## AIM OF THE TASK
Give the lines again word for word, beginning with the one containing "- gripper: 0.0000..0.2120" and ending with the last line of the material below.

━━━━

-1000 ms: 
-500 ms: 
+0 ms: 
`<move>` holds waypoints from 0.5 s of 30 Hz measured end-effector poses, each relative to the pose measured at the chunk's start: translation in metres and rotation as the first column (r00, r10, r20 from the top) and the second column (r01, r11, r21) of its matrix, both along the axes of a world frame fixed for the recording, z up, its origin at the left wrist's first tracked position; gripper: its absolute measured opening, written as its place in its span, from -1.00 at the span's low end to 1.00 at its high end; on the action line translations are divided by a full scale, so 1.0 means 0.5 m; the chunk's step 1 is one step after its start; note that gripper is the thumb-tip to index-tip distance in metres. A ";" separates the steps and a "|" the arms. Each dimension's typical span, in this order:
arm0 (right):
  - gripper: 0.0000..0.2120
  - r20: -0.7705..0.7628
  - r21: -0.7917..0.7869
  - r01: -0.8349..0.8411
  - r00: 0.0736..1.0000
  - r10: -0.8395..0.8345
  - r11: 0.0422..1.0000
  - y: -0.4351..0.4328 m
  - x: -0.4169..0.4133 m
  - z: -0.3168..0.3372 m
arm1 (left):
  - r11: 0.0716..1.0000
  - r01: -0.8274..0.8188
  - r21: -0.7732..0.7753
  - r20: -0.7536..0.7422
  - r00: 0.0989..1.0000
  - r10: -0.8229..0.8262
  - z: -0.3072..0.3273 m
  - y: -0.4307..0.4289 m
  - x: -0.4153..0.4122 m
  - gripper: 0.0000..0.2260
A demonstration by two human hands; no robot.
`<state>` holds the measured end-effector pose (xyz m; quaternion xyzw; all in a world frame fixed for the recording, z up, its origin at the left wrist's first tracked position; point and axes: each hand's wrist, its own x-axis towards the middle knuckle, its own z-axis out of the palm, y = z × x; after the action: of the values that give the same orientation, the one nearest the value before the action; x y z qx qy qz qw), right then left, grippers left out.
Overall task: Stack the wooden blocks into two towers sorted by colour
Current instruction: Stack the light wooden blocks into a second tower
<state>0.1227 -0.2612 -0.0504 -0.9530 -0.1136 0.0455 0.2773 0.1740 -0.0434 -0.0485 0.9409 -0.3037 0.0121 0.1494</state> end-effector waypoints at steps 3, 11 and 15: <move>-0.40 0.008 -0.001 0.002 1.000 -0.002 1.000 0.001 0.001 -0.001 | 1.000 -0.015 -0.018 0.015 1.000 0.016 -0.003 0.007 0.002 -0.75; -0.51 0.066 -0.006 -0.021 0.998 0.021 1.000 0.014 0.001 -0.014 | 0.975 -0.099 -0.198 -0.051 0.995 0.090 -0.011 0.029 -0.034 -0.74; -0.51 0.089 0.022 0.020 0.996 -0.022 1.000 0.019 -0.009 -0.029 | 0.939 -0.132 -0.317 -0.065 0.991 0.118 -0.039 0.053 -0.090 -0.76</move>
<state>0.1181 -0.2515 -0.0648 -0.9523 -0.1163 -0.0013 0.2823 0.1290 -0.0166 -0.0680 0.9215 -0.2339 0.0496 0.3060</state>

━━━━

## RESULT OF THE TASK
  - gripper: 0.0000..0.2120
  - r20: -0.7705..0.7628
  - r21: -0.7917..0.7869
  - r01: -0.8349..0.8411
  - r00: 0.0736..1.0000
  - r10: -0.8395..0.8345
  - r11: 0.0422..1.0000
  - y: -0.4351..0.4328 m
  - x: -0.4169..0.4133 m
  - z: -0.3168..0.3372 m
arm1 (left):
  - r11: 0.0716..1.0000
  - r01: -0.8274..0.8188
  - r21: -0.7732..0.7753
  - r20: -0.7536..0.7422
  - r00: 0.0989..1.0000
  - r10: -0.8229..0.8262
  - z: -0.3072..0.3273 m
  - y: -0.4307..0.4289 m
  - x: -0.4153..0.4122 m
  - gripper: 0.0000..0.2260
A demonstration by two human hands; no robot.
`<state>` holds the measured end-effector pose (xyz m; quaternion xyzw; all in a world frame fixed for the recording, z up, its origin at the left wrist's first tracked position; point and axes: each hand's wrist, its own x-axis towards the middle knuckle, its own z-axis out of the palm, y = z × x; after the action: of the values that give the same orientation, the one nearest the value before the action; x y z qx qy qz qw), right then left, grippers left out.
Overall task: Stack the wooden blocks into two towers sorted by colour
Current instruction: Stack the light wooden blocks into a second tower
<state>0.1227 -0.2612 -0.0504 -0.9530 -0.1136 0.0455 0.2773 0.1740 -0.0434 -0.0485 0.9409 -0.3037 0.0121 0.1494</state> end-effector waypoints at steps 3, 11 and 15: <move>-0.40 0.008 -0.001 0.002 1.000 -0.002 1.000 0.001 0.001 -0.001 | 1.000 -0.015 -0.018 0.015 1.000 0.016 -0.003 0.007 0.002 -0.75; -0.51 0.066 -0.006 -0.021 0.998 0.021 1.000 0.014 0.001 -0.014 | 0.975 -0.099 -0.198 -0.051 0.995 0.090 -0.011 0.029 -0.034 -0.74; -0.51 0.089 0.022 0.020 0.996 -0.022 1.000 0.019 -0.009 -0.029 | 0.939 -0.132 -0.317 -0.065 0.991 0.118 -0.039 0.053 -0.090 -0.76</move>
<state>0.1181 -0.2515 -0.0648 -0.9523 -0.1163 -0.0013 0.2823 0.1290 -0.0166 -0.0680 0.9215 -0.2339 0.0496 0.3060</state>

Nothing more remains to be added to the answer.